- Task requirements -
Below are the records; copy out every line that holds the word "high".

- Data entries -
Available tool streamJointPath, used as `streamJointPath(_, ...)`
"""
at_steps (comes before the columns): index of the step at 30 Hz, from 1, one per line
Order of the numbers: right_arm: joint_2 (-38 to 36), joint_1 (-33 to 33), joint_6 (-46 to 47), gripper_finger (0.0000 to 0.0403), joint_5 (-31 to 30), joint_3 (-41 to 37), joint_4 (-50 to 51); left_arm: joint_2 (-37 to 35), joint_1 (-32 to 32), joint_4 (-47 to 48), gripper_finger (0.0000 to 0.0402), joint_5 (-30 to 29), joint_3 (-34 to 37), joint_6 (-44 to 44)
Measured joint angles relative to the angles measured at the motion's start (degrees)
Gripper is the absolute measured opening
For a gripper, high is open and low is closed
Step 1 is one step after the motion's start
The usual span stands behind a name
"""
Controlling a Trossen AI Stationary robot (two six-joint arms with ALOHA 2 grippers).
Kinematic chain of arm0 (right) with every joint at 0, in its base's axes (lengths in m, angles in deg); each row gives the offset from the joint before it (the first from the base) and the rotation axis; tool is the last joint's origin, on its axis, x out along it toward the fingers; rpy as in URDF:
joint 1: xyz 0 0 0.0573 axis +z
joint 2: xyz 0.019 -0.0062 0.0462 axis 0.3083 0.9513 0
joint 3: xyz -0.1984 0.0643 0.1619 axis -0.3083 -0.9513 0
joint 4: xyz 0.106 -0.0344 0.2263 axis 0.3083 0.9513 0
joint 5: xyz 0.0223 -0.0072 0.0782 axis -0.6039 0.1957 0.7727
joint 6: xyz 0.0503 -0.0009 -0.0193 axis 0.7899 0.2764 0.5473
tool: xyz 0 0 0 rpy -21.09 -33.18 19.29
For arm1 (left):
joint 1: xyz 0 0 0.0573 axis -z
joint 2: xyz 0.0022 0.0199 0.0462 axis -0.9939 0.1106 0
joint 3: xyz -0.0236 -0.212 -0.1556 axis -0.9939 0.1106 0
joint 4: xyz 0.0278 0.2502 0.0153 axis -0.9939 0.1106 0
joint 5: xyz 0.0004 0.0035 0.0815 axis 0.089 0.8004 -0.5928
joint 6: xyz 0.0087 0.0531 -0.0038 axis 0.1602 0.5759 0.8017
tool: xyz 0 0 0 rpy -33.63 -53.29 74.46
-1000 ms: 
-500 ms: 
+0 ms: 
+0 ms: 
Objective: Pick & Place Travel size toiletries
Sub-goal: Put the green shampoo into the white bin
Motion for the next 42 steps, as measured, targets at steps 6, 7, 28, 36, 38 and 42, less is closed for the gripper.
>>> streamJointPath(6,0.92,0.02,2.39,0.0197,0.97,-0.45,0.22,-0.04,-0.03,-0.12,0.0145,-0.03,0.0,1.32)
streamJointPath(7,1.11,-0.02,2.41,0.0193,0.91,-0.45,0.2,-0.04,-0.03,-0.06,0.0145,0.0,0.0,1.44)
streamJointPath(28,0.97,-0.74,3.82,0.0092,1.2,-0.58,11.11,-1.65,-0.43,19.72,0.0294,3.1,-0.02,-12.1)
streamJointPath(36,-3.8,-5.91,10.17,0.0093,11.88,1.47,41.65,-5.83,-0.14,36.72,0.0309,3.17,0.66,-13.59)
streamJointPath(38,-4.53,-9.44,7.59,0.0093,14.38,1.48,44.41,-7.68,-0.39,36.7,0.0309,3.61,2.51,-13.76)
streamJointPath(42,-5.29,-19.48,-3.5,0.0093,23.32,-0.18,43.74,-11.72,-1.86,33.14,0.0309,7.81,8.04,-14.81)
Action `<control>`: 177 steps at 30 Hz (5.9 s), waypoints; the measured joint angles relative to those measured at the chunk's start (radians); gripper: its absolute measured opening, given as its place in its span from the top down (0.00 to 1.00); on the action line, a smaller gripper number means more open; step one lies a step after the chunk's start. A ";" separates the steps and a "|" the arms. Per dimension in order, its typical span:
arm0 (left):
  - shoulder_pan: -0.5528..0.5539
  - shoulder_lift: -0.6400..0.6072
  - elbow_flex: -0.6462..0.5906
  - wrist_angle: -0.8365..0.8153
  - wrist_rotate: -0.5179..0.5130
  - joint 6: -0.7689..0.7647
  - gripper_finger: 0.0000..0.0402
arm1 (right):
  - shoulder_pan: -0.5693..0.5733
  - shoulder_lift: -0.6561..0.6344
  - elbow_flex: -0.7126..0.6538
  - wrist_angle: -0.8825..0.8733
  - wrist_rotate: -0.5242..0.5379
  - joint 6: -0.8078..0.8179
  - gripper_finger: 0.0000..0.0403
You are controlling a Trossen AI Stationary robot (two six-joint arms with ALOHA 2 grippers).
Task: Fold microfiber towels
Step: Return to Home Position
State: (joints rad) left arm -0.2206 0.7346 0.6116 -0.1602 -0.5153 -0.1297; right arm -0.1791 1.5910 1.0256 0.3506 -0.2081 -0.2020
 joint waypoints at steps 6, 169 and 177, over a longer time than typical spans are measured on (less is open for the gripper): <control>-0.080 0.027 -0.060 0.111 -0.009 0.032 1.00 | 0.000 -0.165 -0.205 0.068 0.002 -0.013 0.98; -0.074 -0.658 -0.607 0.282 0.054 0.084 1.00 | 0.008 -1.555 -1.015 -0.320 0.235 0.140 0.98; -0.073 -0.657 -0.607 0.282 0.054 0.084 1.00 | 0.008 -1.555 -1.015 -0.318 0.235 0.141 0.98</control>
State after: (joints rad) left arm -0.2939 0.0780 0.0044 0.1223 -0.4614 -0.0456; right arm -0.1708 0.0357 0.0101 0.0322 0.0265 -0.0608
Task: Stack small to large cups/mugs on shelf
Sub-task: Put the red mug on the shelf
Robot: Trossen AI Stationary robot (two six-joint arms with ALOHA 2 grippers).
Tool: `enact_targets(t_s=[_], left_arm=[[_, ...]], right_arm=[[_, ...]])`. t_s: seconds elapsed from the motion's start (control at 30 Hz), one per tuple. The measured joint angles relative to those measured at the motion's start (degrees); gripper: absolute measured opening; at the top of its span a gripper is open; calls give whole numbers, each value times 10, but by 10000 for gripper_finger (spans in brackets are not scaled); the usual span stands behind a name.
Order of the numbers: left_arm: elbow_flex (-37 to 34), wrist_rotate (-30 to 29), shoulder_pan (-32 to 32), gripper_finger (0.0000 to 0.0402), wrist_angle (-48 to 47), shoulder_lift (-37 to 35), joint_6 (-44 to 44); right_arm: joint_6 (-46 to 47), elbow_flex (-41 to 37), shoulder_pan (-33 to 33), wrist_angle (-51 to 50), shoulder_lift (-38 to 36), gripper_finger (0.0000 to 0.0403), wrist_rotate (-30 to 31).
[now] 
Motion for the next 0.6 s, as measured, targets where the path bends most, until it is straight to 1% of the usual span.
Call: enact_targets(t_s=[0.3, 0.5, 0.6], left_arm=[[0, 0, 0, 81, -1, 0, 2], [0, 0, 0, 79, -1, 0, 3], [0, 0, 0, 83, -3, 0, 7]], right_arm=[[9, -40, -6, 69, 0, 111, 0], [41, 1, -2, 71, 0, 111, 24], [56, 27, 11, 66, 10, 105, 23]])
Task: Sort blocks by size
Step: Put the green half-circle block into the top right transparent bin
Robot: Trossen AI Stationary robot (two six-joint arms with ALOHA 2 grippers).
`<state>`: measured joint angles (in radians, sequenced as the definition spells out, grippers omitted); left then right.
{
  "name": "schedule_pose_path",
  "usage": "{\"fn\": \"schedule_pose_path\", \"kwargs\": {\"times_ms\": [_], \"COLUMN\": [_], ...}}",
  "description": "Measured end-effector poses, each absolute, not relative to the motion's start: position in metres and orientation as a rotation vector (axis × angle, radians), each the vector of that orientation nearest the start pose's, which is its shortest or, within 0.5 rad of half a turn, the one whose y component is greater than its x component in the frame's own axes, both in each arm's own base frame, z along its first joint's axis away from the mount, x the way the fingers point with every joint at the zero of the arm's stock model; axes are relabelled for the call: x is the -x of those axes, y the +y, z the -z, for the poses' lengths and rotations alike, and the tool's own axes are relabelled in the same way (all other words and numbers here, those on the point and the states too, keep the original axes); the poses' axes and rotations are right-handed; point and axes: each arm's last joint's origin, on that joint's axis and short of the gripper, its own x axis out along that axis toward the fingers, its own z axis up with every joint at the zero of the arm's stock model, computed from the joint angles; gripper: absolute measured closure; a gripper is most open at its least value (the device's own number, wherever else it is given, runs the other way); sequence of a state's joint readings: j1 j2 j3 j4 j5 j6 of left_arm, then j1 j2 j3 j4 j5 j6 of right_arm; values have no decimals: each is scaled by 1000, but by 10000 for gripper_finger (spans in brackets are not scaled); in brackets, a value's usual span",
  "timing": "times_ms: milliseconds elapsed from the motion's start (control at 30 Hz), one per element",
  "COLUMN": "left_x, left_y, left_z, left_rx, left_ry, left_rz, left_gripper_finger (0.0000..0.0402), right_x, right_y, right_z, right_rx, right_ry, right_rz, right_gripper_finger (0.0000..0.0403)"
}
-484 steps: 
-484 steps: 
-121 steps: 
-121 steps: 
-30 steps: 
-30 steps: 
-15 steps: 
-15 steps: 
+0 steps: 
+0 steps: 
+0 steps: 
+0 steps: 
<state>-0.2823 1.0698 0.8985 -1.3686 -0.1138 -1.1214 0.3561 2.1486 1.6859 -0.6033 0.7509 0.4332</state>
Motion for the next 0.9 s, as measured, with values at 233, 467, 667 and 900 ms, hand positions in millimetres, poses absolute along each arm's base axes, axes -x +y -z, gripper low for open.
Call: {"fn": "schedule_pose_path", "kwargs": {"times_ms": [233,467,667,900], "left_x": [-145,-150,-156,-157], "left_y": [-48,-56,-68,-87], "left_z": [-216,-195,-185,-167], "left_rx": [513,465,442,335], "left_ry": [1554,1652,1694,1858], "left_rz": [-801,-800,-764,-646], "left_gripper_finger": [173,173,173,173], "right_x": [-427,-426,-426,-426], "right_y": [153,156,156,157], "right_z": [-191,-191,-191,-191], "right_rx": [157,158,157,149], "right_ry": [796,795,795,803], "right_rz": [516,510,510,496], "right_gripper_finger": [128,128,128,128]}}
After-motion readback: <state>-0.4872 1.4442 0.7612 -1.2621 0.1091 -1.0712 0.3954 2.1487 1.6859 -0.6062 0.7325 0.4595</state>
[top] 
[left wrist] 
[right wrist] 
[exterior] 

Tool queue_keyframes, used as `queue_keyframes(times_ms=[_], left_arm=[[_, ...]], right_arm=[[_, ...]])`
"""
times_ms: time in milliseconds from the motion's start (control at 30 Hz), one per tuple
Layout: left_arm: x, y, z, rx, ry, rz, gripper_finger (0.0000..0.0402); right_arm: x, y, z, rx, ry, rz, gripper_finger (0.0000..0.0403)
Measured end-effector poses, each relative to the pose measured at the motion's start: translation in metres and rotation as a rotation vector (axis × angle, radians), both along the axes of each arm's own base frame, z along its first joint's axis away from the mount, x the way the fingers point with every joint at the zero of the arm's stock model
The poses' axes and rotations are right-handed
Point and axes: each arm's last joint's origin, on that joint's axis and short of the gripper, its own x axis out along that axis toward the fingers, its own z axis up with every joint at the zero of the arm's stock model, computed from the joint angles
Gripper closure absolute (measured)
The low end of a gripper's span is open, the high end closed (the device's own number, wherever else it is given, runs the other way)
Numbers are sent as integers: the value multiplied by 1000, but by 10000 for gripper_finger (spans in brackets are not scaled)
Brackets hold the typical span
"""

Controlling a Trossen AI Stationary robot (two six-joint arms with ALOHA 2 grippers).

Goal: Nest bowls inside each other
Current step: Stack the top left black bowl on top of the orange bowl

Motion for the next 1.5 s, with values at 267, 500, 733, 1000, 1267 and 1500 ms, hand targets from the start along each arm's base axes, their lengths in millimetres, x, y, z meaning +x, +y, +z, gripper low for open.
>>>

- Solution to the exercise -
For a gripper, high is open and low is closed
The low end of a gripper's span is open, the high end closed (the device's own number, wherever else it is given, runs the other way)

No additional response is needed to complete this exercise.